- Assignment:
Below is a listing. Gather each line of it that contains "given".

- Source material:
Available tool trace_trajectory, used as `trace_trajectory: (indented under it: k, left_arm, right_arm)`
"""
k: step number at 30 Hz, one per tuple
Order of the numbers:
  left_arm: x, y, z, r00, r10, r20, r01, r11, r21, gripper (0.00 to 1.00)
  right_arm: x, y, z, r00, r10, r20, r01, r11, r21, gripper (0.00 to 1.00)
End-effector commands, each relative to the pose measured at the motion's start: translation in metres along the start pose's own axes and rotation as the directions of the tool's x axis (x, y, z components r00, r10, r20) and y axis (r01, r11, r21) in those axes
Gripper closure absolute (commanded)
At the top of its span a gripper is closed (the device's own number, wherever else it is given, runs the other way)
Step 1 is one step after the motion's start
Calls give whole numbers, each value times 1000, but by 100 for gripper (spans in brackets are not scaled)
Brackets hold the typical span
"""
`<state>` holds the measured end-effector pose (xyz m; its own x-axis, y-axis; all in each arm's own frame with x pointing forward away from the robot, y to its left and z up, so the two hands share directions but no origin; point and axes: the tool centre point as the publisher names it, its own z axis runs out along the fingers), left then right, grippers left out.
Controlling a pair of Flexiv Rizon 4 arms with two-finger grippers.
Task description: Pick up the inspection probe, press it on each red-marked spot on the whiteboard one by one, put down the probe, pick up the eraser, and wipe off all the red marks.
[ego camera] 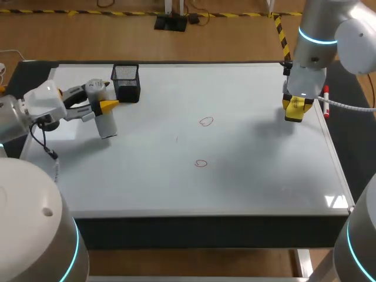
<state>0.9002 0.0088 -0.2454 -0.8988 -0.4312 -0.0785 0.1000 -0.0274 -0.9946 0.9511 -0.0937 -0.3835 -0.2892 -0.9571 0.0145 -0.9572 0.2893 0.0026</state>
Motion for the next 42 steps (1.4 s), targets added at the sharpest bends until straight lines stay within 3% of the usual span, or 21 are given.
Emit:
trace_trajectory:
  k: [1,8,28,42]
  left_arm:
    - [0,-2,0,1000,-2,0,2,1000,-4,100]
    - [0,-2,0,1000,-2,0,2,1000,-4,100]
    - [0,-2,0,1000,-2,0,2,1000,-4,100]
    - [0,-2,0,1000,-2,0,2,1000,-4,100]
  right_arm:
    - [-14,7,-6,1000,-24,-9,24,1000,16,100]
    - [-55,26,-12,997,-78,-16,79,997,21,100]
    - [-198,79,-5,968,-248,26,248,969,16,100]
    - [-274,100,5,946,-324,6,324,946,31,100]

- Written answer:
At the top of its span a gripper is closed (the device's own number, wherever else it is given, runs the other way)
Motion for the next 42 steps (1.4 s), targets added at the sharpest bends until straight lines stay within 3% of the usual span, or 21 are given.

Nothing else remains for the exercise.